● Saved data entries
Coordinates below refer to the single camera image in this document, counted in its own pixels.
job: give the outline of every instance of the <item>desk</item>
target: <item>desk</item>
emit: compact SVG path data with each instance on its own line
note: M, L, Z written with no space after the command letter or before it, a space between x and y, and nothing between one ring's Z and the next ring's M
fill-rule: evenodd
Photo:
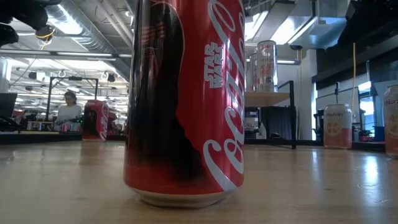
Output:
M398 161L245 146L243 187L199 210L156 208L123 183L123 142L0 148L0 223L398 223Z

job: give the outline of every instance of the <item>coca-cola logo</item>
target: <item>coca-cola logo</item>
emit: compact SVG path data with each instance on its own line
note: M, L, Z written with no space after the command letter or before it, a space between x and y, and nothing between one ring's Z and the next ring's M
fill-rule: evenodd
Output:
M226 61L225 64L227 64L227 69L225 74L223 74L223 76L226 77L226 85L224 85L223 88L225 88L228 94L228 99L232 101L232 105L234 108L230 106L226 107L224 111L224 117L229 129L234 136L234 139L226 139L221 144L212 139L207 140L203 145L203 156L212 176L215 178L217 183L224 191L233 190L236 188L236 186L213 160L210 155L210 149L213 149L216 152L221 152L224 149L224 152L232 166L236 169L237 172L243 174L243 150L241 146L243 146L244 143L244 88L241 80L244 80L245 73L243 41L244 10L242 2L240 0L239 3L241 5L241 12L239 13L238 24L240 26L240 29L237 29L237 25L231 13L222 3L219 2L219 0L210 0L208 3L208 13L211 23L213 24L220 40L222 41L223 47L226 49L224 60ZM227 29L226 31L229 34L235 33L235 36L238 35L241 37L239 38L239 46L233 45L233 43L229 39L229 35L227 35L224 29ZM235 47L239 47L240 55L238 55ZM240 76L239 78L233 77L231 75L234 66L236 66L236 69L238 70ZM234 124L234 122L232 121L232 118L236 118L236 116L239 116L240 124ZM236 154L240 154L238 158L241 158L241 161L237 159Z
M108 135L108 113L109 109L106 106L106 103L102 105L102 117L101 117L101 124L102 124L102 131L99 132L99 136L102 140L106 140L106 136Z

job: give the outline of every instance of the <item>black metal stand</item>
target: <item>black metal stand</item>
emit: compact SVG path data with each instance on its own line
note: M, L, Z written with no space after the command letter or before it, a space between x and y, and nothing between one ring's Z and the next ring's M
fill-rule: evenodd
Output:
M50 77L50 86L49 86L49 97L47 98L47 110L45 112L45 120L49 120L49 115L50 115L50 101L51 101L51 91L52 91L52 81L54 79L57 79L59 81L68 79L71 81L82 81L82 80L94 80L95 81L95 94L94 94L94 99L97 99L97 93L98 93L98 79L97 78L83 78L83 77Z
M289 140L277 140L275 141L274 139L269 139L270 133L269 133L269 116L267 113L267 108L261 108L260 111L258 112L258 117L259 121L261 120L261 110L265 110L266 112L266 117L265 117L265 129L267 131L267 139L245 139L245 144L273 144L275 142L278 142L277 145L282 145L285 143L285 145L291 145L292 149L297 148L297 137L296 137L296 111L295 111L295 106L294 106L294 82L288 81L285 84L281 85L278 87L278 90L289 85L289 100L290 100L290 106L289 106L289 117L290 117L290 131L292 134L292 139Z

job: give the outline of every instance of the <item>shelf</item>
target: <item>shelf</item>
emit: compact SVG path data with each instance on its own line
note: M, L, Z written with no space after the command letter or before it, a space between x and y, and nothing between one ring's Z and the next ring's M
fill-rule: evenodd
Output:
M259 93L246 92L244 96L245 107L273 106L289 99L289 93Z

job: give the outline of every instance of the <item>can bottom rim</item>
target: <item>can bottom rim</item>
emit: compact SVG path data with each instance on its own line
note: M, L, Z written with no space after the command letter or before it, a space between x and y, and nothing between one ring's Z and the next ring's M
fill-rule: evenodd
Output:
M223 200L233 192L230 191L201 195L170 195L138 190L132 187L130 188L135 191L135 193L137 193L145 203L156 207L174 208L204 208Z

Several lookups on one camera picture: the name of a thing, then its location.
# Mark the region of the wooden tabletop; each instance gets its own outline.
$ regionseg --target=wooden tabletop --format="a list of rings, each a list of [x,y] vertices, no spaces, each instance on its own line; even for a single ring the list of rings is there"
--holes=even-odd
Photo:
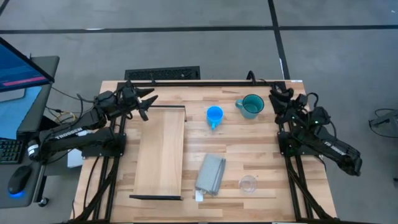
[[[117,81],[105,81],[101,92],[114,91],[117,84]],[[295,90],[295,97],[305,93],[302,82],[286,81],[286,85]],[[135,111],[133,114],[136,116],[128,120],[125,127],[127,146],[120,158],[111,222],[294,221],[285,161],[280,155],[276,138],[279,129],[274,123],[275,114],[268,100],[269,90],[266,86],[156,87],[150,95],[159,96],[155,105],[185,105],[187,111],[183,140],[184,200],[129,198],[134,191],[142,124]],[[244,119],[234,104],[248,94],[257,94],[265,102],[264,110],[254,120]],[[211,105],[218,105],[224,110],[223,122],[214,131],[206,123],[206,109]],[[204,201],[198,203],[195,201],[194,185],[206,153],[224,157],[226,168],[219,194],[216,197],[206,195]],[[335,217],[323,164],[313,156],[302,156],[302,160],[309,191],[325,211]],[[82,211],[88,176],[94,161],[95,158],[89,158],[83,163],[75,197],[76,215]],[[88,202],[97,191],[101,165],[102,158],[93,172]],[[253,193],[243,193],[239,189],[238,182],[245,175],[257,179],[257,189]],[[297,192],[302,217],[305,217],[302,194],[299,189]],[[105,192],[100,218],[104,217],[107,198],[108,193]]]

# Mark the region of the gray carpet floor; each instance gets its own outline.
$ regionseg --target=gray carpet floor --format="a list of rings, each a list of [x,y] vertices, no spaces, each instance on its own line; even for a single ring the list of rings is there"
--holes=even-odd
[[[280,26],[398,24],[394,0],[274,2]],[[268,3],[261,0],[10,0],[0,16],[0,30],[271,25]],[[320,95],[338,138],[362,153],[361,177],[326,162],[338,216],[397,223],[392,179],[398,177],[398,139],[375,135],[368,120],[378,108],[398,108],[398,30],[282,31],[281,36],[291,79],[303,80],[307,92]],[[248,70],[258,78],[283,77],[271,30],[1,37],[34,56],[60,56],[55,87],[86,98],[99,92],[103,80],[123,79],[126,69],[198,65],[202,79],[242,79]],[[78,101],[54,91],[47,105],[80,109]],[[388,128],[379,131],[394,135]],[[68,220],[78,177],[78,169],[49,177],[47,207],[2,209],[0,223]]]

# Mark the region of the mug handle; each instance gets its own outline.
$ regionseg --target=mug handle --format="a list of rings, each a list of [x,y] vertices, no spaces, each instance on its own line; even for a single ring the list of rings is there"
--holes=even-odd
[[[239,109],[243,108],[243,100],[236,100],[235,106]]]

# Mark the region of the gray cloth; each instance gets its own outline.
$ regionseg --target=gray cloth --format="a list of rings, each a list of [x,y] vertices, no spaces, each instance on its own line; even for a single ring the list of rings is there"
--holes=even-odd
[[[225,170],[225,162],[222,157],[206,154],[195,188],[206,194],[217,195]]]

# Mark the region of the blue cup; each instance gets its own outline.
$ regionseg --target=blue cup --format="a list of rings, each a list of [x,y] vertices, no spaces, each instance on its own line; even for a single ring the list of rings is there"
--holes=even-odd
[[[207,109],[207,123],[211,126],[211,130],[214,130],[223,120],[224,111],[219,106],[211,106]]]
[[[254,119],[264,109],[264,101],[255,94],[247,95],[243,100],[236,100],[235,106],[241,110],[247,119]]]

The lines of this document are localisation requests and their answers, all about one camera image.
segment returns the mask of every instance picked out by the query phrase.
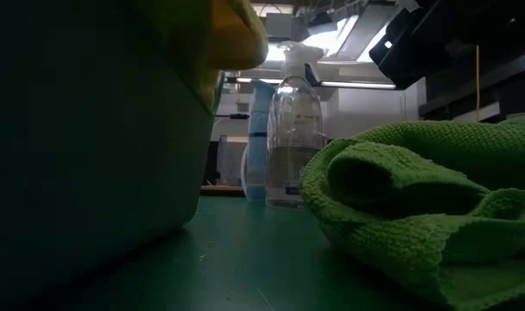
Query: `green plastic bin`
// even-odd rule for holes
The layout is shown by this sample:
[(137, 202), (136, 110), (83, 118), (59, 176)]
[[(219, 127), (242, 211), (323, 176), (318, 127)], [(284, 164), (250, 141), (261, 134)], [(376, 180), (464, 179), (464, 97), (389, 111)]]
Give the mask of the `green plastic bin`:
[(213, 114), (134, 3), (0, 1), (0, 307), (195, 213)]

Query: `yellow cable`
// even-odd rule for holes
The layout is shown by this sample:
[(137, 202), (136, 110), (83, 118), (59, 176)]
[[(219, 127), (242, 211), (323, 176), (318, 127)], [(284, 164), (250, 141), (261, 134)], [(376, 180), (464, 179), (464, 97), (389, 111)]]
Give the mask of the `yellow cable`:
[(479, 122), (479, 106), (481, 105), (481, 81), (479, 77), (479, 46), (476, 46), (476, 122)]

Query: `microfiber cloth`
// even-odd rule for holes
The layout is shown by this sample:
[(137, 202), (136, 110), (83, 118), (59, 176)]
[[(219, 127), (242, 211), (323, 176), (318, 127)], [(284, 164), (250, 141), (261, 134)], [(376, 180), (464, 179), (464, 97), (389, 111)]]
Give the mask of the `microfiber cloth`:
[(249, 0), (137, 1), (172, 68), (209, 108), (220, 70), (251, 69), (266, 59), (266, 29)]
[(391, 124), (323, 148), (301, 194), (331, 243), (456, 310), (525, 296), (525, 117)]

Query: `spray bottle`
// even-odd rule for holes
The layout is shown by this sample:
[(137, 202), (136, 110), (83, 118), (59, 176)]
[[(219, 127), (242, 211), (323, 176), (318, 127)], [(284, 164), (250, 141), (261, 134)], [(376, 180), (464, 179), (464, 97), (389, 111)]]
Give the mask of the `spray bottle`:
[(306, 66), (318, 80), (316, 63), (321, 48), (284, 42), (285, 79), (276, 89), (269, 111), (267, 145), (269, 171), (266, 180), (268, 206), (300, 208), (299, 179), (303, 168), (324, 147), (322, 110), (316, 91), (306, 79)]

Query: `green tabletop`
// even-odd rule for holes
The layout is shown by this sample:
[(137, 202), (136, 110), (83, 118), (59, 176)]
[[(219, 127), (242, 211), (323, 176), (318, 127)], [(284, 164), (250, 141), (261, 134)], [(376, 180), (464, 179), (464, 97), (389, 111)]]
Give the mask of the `green tabletop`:
[(435, 309), (332, 249), (308, 211), (219, 197), (199, 198), (178, 234), (61, 300), (56, 309)]

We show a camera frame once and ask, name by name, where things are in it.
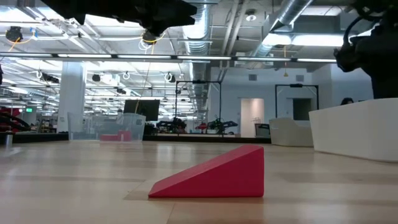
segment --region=red object
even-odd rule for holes
[[[206,123],[202,123],[199,126],[195,127],[195,129],[200,129],[200,130],[204,130],[207,128],[207,124]]]
[[[131,131],[119,131],[120,141],[131,141]]]
[[[0,113],[7,113],[7,114],[12,115],[12,116],[18,116],[18,115],[21,114],[21,112],[19,112],[18,108],[3,108],[3,109],[0,109]],[[5,131],[8,131],[8,130],[10,130],[10,126],[8,124],[0,123],[0,132],[5,132]],[[19,130],[16,129],[16,128],[11,129],[11,131],[13,133],[19,132]]]
[[[264,149],[242,146],[155,183],[149,197],[262,197]]]
[[[99,137],[100,141],[120,141],[120,135],[118,134],[102,134]]]

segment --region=white column
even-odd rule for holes
[[[75,121],[83,119],[86,77],[87,72],[84,62],[63,62],[58,110],[58,133],[68,131],[68,113],[73,113]]]

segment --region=monitor
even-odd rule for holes
[[[160,100],[126,100],[123,113],[136,113],[146,117],[146,121],[157,121]]]

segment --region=doorway
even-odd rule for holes
[[[309,121],[312,111],[312,99],[293,99],[293,119],[295,121]]]
[[[255,124],[264,122],[264,99],[241,99],[241,137],[255,138]]]

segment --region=wooden floor
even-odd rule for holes
[[[0,157],[1,224],[396,224],[398,165],[264,146],[264,198],[148,200],[156,180],[238,147],[16,145]]]

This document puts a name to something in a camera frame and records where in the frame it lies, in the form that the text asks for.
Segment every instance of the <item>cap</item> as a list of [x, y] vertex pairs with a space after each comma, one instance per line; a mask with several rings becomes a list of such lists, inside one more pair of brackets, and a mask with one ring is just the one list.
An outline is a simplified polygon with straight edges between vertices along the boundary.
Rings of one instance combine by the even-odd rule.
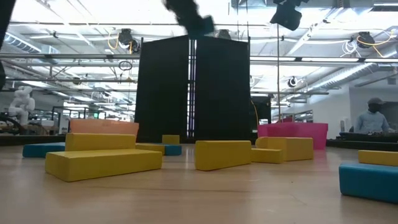
[[371, 99], [368, 101], [368, 104], [379, 104], [379, 105], [383, 105], [383, 104], [384, 104], [384, 101], [382, 101], [380, 98], [375, 97], [375, 98], [371, 98]]

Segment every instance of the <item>yellow foam block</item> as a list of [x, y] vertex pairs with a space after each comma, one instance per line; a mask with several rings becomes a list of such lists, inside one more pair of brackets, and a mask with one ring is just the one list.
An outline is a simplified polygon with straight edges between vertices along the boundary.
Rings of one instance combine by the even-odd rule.
[[136, 149], [161, 152], [164, 155], [165, 146], [161, 144], [137, 143]]
[[281, 149], [251, 149], [251, 161], [281, 164], [284, 152]]
[[180, 144], [180, 136], [179, 135], [163, 135], [162, 136], [163, 144]]
[[197, 141], [195, 167], [215, 170], [251, 163], [250, 141]]
[[50, 152], [45, 171], [66, 182], [162, 168], [162, 153], [139, 149]]
[[313, 159], [312, 138], [262, 137], [257, 139], [256, 147], [260, 149], [281, 149], [285, 161]]
[[398, 166], [398, 152], [360, 150], [358, 159], [360, 163]]
[[136, 136], [132, 134], [77, 134], [69, 133], [65, 151], [135, 149]]

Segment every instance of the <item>blue foam block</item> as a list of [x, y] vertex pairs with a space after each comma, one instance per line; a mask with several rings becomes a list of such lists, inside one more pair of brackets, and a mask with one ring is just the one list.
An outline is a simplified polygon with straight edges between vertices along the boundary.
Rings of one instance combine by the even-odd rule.
[[22, 156], [26, 158], [45, 158], [45, 155], [48, 152], [62, 152], [64, 150], [64, 142], [28, 144], [24, 146]]
[[343, 195], [398, 203], [398, 167], [371, 164], [341, 164]]
[[182, 146], [179, 145], [164, 145], [165, 156], [179, 156], [182, 154]]

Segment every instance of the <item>white robot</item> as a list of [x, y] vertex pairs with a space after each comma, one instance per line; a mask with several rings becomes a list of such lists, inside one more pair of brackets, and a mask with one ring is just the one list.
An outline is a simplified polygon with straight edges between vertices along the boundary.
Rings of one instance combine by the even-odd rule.
[[30, 97], [32, 87], [20, 86], [14, 93], [14, 100], [8, 108], [9, 116], [17, 116], [19, 124], [27, 125], [29, 112], [35, 109], [35, 100]]

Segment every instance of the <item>person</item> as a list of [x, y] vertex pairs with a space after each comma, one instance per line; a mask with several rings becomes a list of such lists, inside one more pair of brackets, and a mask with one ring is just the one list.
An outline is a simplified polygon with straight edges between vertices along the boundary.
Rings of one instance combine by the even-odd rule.
[[379, 112], [383, 104], [384, 102], [380, 98], [371, 98], [368, 101], [369, 109], [357, 118], [354, 132], [360, 134], [387, 133], [390, 128], [387, 119]]

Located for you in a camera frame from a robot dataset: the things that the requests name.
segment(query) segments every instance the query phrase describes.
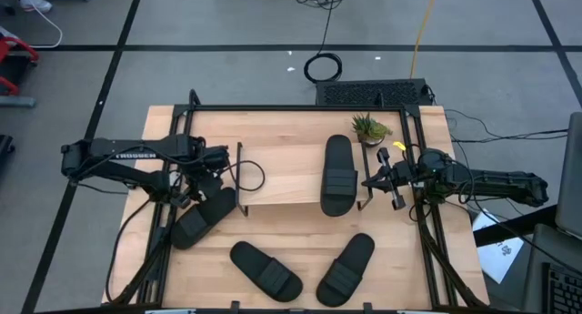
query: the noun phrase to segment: yellow cable
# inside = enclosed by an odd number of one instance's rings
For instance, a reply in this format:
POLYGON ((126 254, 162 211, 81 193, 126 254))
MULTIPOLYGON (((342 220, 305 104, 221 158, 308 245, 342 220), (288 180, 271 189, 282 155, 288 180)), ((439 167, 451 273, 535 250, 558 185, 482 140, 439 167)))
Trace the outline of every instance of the yellow cable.
POLYGON ((428 18, 430 17, 430 11, 433 9, 434 3, 435 3, 435 0, 430 0, 430 2, 428 3, 428 8, 426 9, 425 19, 422 21, 422 25, 420 26, 420 31, 418 31, 418 37, 416 38, 416 44, 415 44, 415 53, 412 55, 412 67, 410 67, 410 78, 412 78, 415 75, 416 53, 418 53, 418 45, 420 44, 420 39, 422 38, 422 33, 425 30, 426 22, 428 21, 428 18))

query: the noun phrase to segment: white paper
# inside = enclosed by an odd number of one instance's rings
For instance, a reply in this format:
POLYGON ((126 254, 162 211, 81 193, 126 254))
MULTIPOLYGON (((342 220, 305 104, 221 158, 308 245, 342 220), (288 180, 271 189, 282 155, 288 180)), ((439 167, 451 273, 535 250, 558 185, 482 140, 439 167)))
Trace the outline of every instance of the white paper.
MULTIPOLYGON (((479 213, 479 216, 473 222, 473 231, 496 223, 497 221, 488 218, 483 213, 479 213)), ((524 242, 520 238, 511 238, 496 244, 479 247, 477 252, 481 268, 495 282, 501 283, 523 244, 524 242)))

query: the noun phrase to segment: white cable
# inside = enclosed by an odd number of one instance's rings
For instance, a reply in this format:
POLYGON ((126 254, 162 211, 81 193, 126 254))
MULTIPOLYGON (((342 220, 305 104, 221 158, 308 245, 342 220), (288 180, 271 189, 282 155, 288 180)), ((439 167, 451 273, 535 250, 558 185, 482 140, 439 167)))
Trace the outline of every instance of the white cable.
POLYGON ((53 49, 56 48, 58 46, 61 45, 61 41, 63 41, 63 31, 55 24, 53 23, 53 21, 51 21, 50 19, 46 18, 45 14, 41 13, 40 10, 38 10, 38 8, 36 8, 35 2, 31 1, 30 4, 33 6, 33 8, 36 10, 36 12, 42 16, 46 22, 48 22, 48 24, 54 26, 56 28, 56 30, 58 31, 58 41, 56 41, 56 43, 52 46, 30 46, 34 49, 53 49))

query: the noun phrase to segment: potted plant
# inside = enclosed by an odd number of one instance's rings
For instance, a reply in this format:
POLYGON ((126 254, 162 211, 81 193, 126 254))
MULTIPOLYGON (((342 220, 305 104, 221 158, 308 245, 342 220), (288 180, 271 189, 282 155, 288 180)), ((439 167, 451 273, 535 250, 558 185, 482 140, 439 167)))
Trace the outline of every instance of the potted plant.
POLYGON ((352 123, 354 132, 357 134, 357 139, 365 144, 367 147, 374 147, 384 141, 386 134, 392 135, 392 131, 382 123, 376 122, 374 118, 370 117, 370 113, 366 116, 358 114, 354 116, 352 123))

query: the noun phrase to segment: plant pot
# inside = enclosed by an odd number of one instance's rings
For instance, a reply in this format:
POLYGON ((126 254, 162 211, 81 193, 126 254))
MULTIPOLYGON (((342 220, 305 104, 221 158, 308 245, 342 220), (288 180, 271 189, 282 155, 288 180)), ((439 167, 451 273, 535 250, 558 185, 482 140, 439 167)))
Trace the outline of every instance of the plant pot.
POLYGON ((382 137, 381 139, 373 139, 369 136, 357 136, 357 140, 361 143, 363 143, 364 145, 366 145, 366 147, 375 147, 377 145, 379 145, 380 143, 382 143, 382 141, 384 141, 384 138, 386 136, 382 137))

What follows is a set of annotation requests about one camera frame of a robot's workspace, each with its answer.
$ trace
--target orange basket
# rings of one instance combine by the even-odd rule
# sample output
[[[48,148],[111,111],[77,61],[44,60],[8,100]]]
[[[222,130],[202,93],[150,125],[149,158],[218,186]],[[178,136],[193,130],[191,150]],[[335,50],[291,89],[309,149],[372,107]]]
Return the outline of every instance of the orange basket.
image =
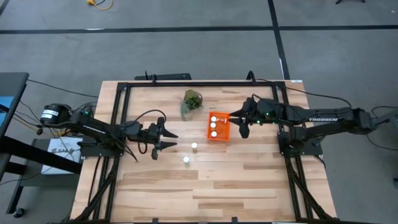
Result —
[[[207,124],[207,138],[209,140],[216,141],[228,141],[229,140],[229,113],[210,111],[209,122]],[[215,123],[215,128],[211,127],[210,124]]]

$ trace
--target wooden table
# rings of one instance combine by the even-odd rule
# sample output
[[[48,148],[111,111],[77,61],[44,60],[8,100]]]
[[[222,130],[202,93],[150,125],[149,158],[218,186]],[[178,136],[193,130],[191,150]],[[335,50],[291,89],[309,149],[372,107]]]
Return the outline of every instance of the wooden table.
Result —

● Task instructions
Go through the entries and copy each line holding the string "noun".

● Exercise output
query: the noun phrase to segment: yellow cable
query: the noun phrase to segment: white paper
query: the noun phrase to segment: white cable
query: the noun phrase to segment: potted plant
query: the noun phrase to segment: plant pot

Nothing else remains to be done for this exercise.